Wednesday, March 12, 2008

a beautiful disaster

I have this overbearing feeling that because of my past, the adults and close friends who know what went on, have a heightened sense of concern and worry when it comes to me. This increases feelings of incapability, helplessness, and powerlessness. While concern is something I am grateful for from people I know who love me and just want the best for me, there comes a time when I must move forward and everyone else must also move forward, because if you don't then your worry becomes my fear. stop giving me looks that say you don't believe i am capable, because i AM capable. stop expecting me to fail, and stop expecting me NOT to fail as if it's the worst thing that could happen. Stop being so faithless. It does no help for the ones who have fallen and need to learn how to get up on their own, and it does no help for yourself because you become a doubting Thomas. Lamesauce.

These past 6 months have been the most horrific months of my 19 years of life, hands down. I have had one thing thrown at me after another after another after another- no break, no time in-between to recover and brace for the next one, just one shot after another wearing me thinner and thinner. And actually, that is not just in a metaphorical sense, but a literal sense too. Ever since my wisdom teeth removal surgery at the beginning of December, I had several things happened in a row that caused me to lose a great amount of weight (for someone as little as I already was). I tried and tried to eat enough to stop losing the weight, but it just couldn't be done. And now, here I am, and what just happened over the past 5 days?? A child passed on a lovely flu bug to me and had me hanging over my bed with my head in a wastebasket from 9:30 a.m. until 9:30 p.m. on Sunday. Fever, chills, muscle aches everywhere, chest pain, sore throat, exhaustion and fatigue. Needless to say, eating was a bit difficult when I would even puke up WATER. More weight was lost. My doctor already saw me last week and said my BMI is too low and gave me a certain amount of weight i HAVE to gain within the next 3 months. All of this has added up to a lot of frustration and stress. I hate that everywhere I look there is an advertisement for weight LOSS, when all I want and desperately need to do is GAIN.

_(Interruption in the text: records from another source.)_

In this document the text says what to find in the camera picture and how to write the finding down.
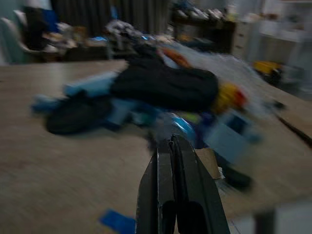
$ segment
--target yellow item
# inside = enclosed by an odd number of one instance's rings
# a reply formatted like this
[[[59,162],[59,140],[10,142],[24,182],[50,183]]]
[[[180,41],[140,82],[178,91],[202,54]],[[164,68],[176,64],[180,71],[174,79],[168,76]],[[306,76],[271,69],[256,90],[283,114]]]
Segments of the yellow item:
[[[253,63],[253,67],[257,71],[269,75],[272,70],[281,68],[281,65],[276,62],[256,61]]]
[[[221,114],[229,108],[236,107],[236,94],[239,88],[231,83],[223,83],[220,85],[219,94],[213,104],[211,111],[215,114]]]

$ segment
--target dark curtain
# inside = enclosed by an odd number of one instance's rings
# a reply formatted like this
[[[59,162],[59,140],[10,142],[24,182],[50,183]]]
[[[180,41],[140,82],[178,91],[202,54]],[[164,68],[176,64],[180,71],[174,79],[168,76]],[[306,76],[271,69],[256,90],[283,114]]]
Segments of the dark curtain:
[[[59,21],[85,26],[89,36],[100,36],[112,19],[114,6],[118,19],[143,33],[159,34],[167,29],[170,0],[51,0]]]

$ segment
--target black fabric
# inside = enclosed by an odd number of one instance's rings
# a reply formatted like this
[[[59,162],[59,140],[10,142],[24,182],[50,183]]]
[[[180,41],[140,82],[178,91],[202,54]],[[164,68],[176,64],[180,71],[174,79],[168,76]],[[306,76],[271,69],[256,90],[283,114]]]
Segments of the black fabric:
[[[42,10],[34,7],[24,7],[27,27],[24,27],[24,43],[31,50],[42,50],[48,40],[42,34],[48,31],[48,24],[44,21]]]
[[[99,125],[111,110],[109,96],[89,98],[81,91],[61,103],[48,116],[46,129],[60,135],[86,131]]]
[[[151,105],[181,111],[208,110],[218,94],[216,76],[199,69],[166,66],[156,49],[135,47],[138,56],[111,86],[118,98],[133,98]]]

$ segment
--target floor
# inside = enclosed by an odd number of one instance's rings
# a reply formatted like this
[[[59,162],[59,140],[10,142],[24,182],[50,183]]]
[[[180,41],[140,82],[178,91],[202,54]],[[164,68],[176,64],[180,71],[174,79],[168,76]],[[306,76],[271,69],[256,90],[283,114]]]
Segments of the floor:
[[[312,230],[312,199],[277,209],[276,234],[306,234]],[[254,233],[252,217],[229,223],[231,234]]]

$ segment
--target table surface
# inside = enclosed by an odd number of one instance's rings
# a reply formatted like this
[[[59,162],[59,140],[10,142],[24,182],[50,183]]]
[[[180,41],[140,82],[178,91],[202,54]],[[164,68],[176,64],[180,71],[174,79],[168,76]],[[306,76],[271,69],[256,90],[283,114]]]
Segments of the table surface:
[[[129,124],[117,133],[56,136],[30,111],[35,94],[61,97],[65,83],[125,66],[119,60],[0,67],[1,233],[103,233],[98,218],[107,209],[135,216],[151,156],[145,131]],[[259,88],[311,121],[310,103]],[[237,166],[253,188],[221,193],[229,219],[312,195],[310,148],[273,116],[256,123],[264,139]]]

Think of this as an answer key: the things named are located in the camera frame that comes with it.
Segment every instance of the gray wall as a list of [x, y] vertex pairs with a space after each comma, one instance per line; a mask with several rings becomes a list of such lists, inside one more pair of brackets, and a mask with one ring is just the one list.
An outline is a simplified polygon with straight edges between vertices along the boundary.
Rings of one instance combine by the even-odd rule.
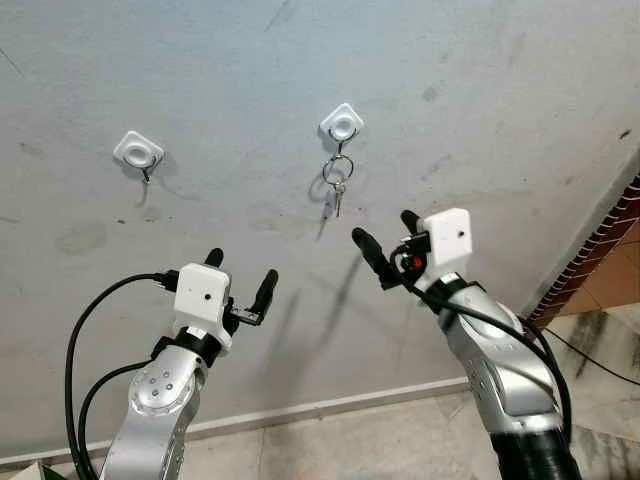
[[[3, 2], [0, 455], [64, 445], [64, 349], [92, 296], [213, 246], [238, 299], [270, 266], [281, 282], [200, 420], [459, 375], [432, 315], [379, 291], [350, 230], [391, 247], [401, 209], [469, 208], [472, 276], [528, 305], [635, 148], [638, 18], [635, 0]], [[316, 127], [342, 101], [366, 127], [343, 217], [319, 234]], [[128, 129], [170, 152], [144, 205], [110, 155]], [[78, 391], [145, 358], [171, 302], [149, 285], [108, 300], [80, 339]], [[101, 394], [91, 439], [125, 392]]]

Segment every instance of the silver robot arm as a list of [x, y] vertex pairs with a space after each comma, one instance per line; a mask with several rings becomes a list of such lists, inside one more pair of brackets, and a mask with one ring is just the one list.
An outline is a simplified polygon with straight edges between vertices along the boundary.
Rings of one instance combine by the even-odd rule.
[[175, 480], [185, 432], [198, 411], [209, 368], [230, 350], [239, 323], [259, 325], [264, 319], [277, 272], [269, 271], [253, 306], [240, 310], [229, 296], [231, 277], [217, 268], [221, 252], [219, 257], [214, 265], [192, 263], [173, 272], [169, 283], [176, 292], [176, 336], [165, 337], [158, 356], [133, 378], [127, 416], [111, 444], [101, 480]]
[[353, 239], [383, 289], [404, 285], [438, 315], [447, 343], [467, 373], [502, 477], [581, 478], [563, 432], [554, 397], [557, 385], [548, 365], [512, 334], [469, 314], [490, 317], [523, 334], [513, 312], [463, 278], [472, 253], [469, 213], [454, 208], [419, 218], [405, 211], [402, 220], [411, 236], [390, 260], [364, 230], [356, 228]]

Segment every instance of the black power cord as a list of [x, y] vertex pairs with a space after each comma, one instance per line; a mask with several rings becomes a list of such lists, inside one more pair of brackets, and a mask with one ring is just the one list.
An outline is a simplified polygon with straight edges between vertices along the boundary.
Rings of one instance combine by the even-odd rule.
[[545, 328], [545, 331], [549, 332], [551, 335], [553, 335], [554, 337], [556, 337], [558, 340], [560, 340], [562, 343], [564, 343], [567, 347], [569, 347], [571, 350], [573, 350], [574, 352], [576, 352], [579, 355], [582, 355], [586, 360], [590, 361], [591, 363], [593, 363], [595, 366], [600, 367], [602, 370], [604, 370], [605, 372], [609, 373], [610, 375], [613, 375], [616, 378], [619, 378], [620, 380], [623, 380], [625, 382], [629, 382], [632, 385], [636, 385], [638, 387], [640, 387], [640, 382], [637, 382], [629, 377], [625, 377], [624, 375], [619, 374], [618, 372], [614, 372], [613, 370], [611, 370], [608, 367], [605, 367], [603, 364], [601, 364], [600, 362], [598, 362], [597, 360], [591, 358], [589, 355], [587, 355], [586, 353], [584, 353], [582, 350], [580, 350], [579, 348], [571, 345], [571, 343], [569, 343], [567, 340], [565, 340], [564, 338], [562, 338], [560, 335], [558, 335], [556, 332], [554, 332], [553, 330], [549, 329], [549, 328]]
[[[540, 349], [535, 343], [533, 343], [526, 336], [522, 335], [520, 332], [515, 329], [504, 325], [498, 320], [485, 315], [482, 312], [478, 312], [477, 310], [473, 310], [471, 308], [464, 307], [462, 305], [457, 305], [455, 303], [449, 302], [447, 300], [442, 300], [441, 298], [435, 297], [428, 293], [422, 292], [414, 285], [407, 282], [402, 273], [398, 270], [398, 265], [396, 263], [396, 259], [403, 253], [403, 246], [396, 248], [389, 258], [389, 263], [391, 264], [391, 269], [393, 270], [394, 275], [398, 278], [400, 283], [411, 293], [416, 295], [425, 303], [430, 303], [433, 305], [437, 305], [440, 308], [445, 308], [447, 310], [451, 310], [452, 312], [456, 312], [461, 315], [468, 315], [470, 317], [476, 318], [480, 321], [488, 323], [489, 325], [497, 328], [498, 330], [502, 330], [507, 335], [515, 338], [517, 341], [522, 343], [525, 347], [527, 347], [534, 355], [536, 355], [549, 369], [551, 374], [553, 375], [554, 380], [556, 381], [556, 385], [558, 386], [558, 394], [560, 395], [560, 403], [562, 408], [562, 424], [564, 434], [567, 438], [567, 443], [571, 443], [571, 395], [569, 394], [569, 387], [567, 386], [567, 382], [565, 381], [560, 369], [558, 368], [558, 364], [553, 357], [553, 352], [551, 352], [551, 348], [549, 347], [546, 339], [543, 343], [544, 350]], [[540, 337], [542, 334], [539, 330], [533, 327], [530, 324], [527, 324], [527, 327], [532, 331], [534, 335], [536, 335], [535, 331], [538, 331]]]
[[146, 360], [144, 362], [132, 363], [130, 365], [125, 365], [124, 367], [116, 368], [115, 370], [110, 371], [100, 380], [98, 380], [93, 387], [87, 393], [87, 396], [84, 397], [84, 401], [82, 402], [82, 407], [80, 408], [80, 415], [78, 416], [78, 448], [80, 450], [80, 457], [82, 458], [82, 462], [84, 465], [89, 468], [89, 475], [94, 480], [98, 480], [98, 474], [96, 473], [93, 465], [91, 464], [91, 458], [89, 457], [89, 451], [87, 450], [87, 413], [89, 412], [89, 407], [91, 406], [91, 402], [93, 401], [93, 397], [95, 397], [98, 390], [104, 386], [112, 378], [117, 377], [118, 375], [122, 375], [123, 373], [133, 372], [134, 370], [138, 370], [142, 367], [145, 367], [151, 360]]
[[105, 298], [107, 298], [120, 287], [123, 287], [129, 283], [137, 282], [138, 280], [155, 280], [157, 282], [162, 282], [163, 278], [164, 274], [162, 273], [141, 273], [138, 275], [132, 275], [114, 283], [100, 295], [98, 295], [93, 300], [93, 302], [89, 304], [85, 311], [82, 312], [82, 315], [80, 315], [80, 318], [78, 318], [75, 326], [73, 327], [73, 331], [71, 332], [71, 336], [69, 337], [69, 343], [67, 344], [67, 357], [64, 370], [64, 413], [67, 430], [67, 441], [69, 442], [71, 457], [73, 458], [73, 463], [76, 467], [76, 471], [78, 472], [78, 477], [80, 477], [80, 480], [94, 480], [94, 477], [91, 475], [93, 473], [91, 465], [87, 465], [80, 455], [78, 440], [76, 438], [75, 420], [73, 415], [73, 358], [80, 330], [82, 329], [82, 326], [84, 325], [89, 315], [91, 315], [91, 313], [95, 310], [95, 308]]

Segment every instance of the floor tile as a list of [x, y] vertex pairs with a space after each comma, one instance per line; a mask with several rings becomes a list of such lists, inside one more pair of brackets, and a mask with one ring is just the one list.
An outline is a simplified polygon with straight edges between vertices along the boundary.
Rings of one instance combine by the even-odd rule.
[[640, 478], [640, 444], [575, 428], [572, 453], [584, 480]]
[[461, 455], [426, 399], [269, 428], [260, 478], [468, 480]]
[[[622, 321], [629, 308], [556, 318], [549, 328], [608, 368], [640, 381], [640, 337]], [[569, 385], [573, 423], [604, 433], [638, 439], [640, 388], [606, 373], [547, 336]]]
[[631, 264], [640, 272], [640, 242], [626, 243], [618, 245], [616, 250], [622, 252], [623, 255], [631, 261]]
[[636, 222], [622, 239], [623, 244], [631, 242], [640, 242], [640, 222]]
[[592, 310], [599, 310], [600, 306], [593, 296], [587, 292], [583, 287], [580, 287], [576, 293], [569, 299], [569, 301], [560, 310], [560, 315], [573, 315], [576, 313], [590, 312]]
[[[456, 404], [456, 399], [447, 397], [450, 396], [437, 398], [438, 404], [444, 405], [445, 412], [451, 408], [447, 405], [451, 400], [453, 405]], [[447, 418], [449, 428], [462, 448], [462, 458], [474, 477], [477, 480], [499, 480], [498, 460], [478, 414], [473, 395], [465, 395], [462, 407]]]
[[584, 282], [603, 308], [640, 302], [640, 275], [623, 252], [614, 250]]
[[16, 476], [18, 472], [0, 472], [0, 480], [9, 480], [10, 478]]
[[451, 422], [466, 404], [473, 402], [473, 394], [470, 391], [440, 395], [434, 398], [440, 413], [442, 413], [447, 422]]

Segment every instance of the keyring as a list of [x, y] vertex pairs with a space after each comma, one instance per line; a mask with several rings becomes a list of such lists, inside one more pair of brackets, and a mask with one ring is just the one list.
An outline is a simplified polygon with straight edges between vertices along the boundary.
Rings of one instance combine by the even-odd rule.
[[[331, 169], [333, 169], [333, 164], [336, 162], [336, 160], [346, 160], [347, 162], [349, 162], [349, 173], [346, 176], [346, 178], [343, 178], [342, 180], [330, 182], [328, 177], [329, 177], [329, 174], [331, 174]], [[345, 155], [344, 153], [337, 153], [336, 155], [331, 157], [329, 160], [327, 160], [327, 162], [324, 164], [324, 167], [322, 167], [322, 178], [324, 178], [324, 181], [327, 182], [329, 185], [332, 185], [335, 187], [336, 185], [340, 185], [341, 183], [345, 183], [347, 180], [349, 180], [351, 178], [351, 175], [353, 175], [353, 169], [354, 169], [353, 160], [351, 160], [349, 155]]]

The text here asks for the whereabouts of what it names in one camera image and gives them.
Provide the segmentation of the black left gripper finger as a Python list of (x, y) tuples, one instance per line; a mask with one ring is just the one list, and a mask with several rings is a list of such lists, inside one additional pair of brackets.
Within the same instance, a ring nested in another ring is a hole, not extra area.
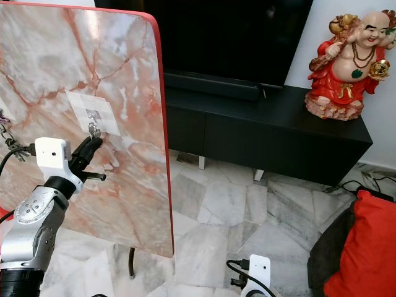
[(96, 151), (102, 146), (102, 138), (88, 136), (83, 142), (83, 158), (85, 159), (85, 166), (88, 166), (93, 160)]
[(71, 153), (69, 159), (69, 170), (71, 171), (83, 171), (87, 167), (87, 159), (83, 156), (83, 149), (87, 145), (87, 139), (84, 139), (77, 148)]

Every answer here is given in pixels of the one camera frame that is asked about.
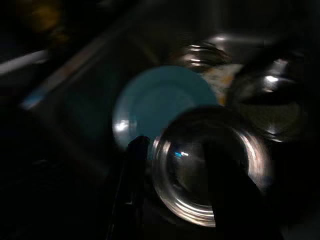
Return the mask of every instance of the stainless steel sink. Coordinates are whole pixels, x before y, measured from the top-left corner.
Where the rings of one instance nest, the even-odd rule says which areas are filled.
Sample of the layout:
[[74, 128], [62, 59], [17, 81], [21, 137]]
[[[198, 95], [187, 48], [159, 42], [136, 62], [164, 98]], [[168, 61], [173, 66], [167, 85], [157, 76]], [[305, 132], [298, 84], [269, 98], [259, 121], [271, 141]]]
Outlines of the stainless steel sink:
[[97, 184], [117, 162], [111, 116], [123, 87], [181, 47], [206, 41], [245, 64], [295, 27], [289, 0], [142, 1], [21, 103]]

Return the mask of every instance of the blue plate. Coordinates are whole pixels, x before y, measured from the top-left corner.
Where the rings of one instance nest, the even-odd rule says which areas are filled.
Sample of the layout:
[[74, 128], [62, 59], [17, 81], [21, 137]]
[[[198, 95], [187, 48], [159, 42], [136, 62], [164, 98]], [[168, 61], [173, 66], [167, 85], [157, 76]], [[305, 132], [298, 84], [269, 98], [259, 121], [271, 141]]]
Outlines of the blue plate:
[[122, 149], [138, 136], [153, 141], [178, 115], [205, 105], [218, 101], [197, 73], [180, 66], [147, 70], [126, 86], [116, 102], [115, 140]]

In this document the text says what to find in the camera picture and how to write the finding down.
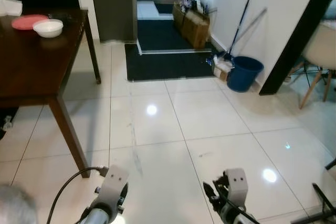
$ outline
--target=glossy floor
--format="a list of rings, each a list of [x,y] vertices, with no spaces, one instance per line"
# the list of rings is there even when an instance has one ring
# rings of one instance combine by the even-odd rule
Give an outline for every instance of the glossy floor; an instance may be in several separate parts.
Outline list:
[[[125,211],[114,223],[221,224],[201,184],[236,167],[245,170],[246,206],[260,223],[319,211],[313,182],[336,201],[335,173],[324,169],[336,154],[332,89],[326,103],[317,88],[298,110],[304,78],[268,97],[232,92],[216,78],[129,83],[123,44],[96,50],[102,84],[94,82],[83,43],[64,98],[90,165],[117,164],[130,173]],[[20,108],[0,141],[0,183],[26,189],[45,223],[57,191],[76,171],[49,107]],[[75,223],[102,181],[96,173],[75,179],[52,223]]]

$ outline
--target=dark wood furniture
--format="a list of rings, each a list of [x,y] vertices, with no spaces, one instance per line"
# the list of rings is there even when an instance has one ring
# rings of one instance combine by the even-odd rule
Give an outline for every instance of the dark wood furniture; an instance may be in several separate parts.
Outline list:
[[[97,84],[101,83],[88,11],[28,10],[35,14],[67,14],[60,36],[41,38],[34,31],[11,26],[15,17],[0,17],[0,108],[48,104],[79,169],[88,167],[62,99],[73,62],[86,32]],[[82,174],[90,177],[90,172]]]

I am one of those weird, artsy, creative souls... you know, the free-spirited kind that just wants to be free like a bird and be able to fly wherever it chooses and change its mind whenever it feels like changing its mind and just going wherever, whenever, doing whatever. I understand the reality of life is that there ARE limits. But when I start to feel like all I'm getting are limits thrown in my face, holding me down and holding me back, making me... stuck, I get so restless and just want to get free from it all. I'm open. I'm open in the way I relate to people, I'm open in the way that my emotions can be read by others, I'm open to new countries, new languages, new people, new ideas, new experiences. I love FRESH stuff. My energy comes from just having openness as an option. This doesn't mean I don't ever curl up with an old back I've read 50 times just to read it again, and this doesn't mean I don't want to keep and sustain relationships with people for the long haul- for forever. Because I do for both of those. But... give me ADVENTURE, give me FREEDOM, give me something that's not going to hold me in chains to where I'm at. The way I feel like I am right now.

That's why things have to change. I love change. I also hate it. but this time, I love it. I welcome it. I embrace it with both arms. I'm OPEN to it.

I'm finally figuring out who I really am, and who I've been all along.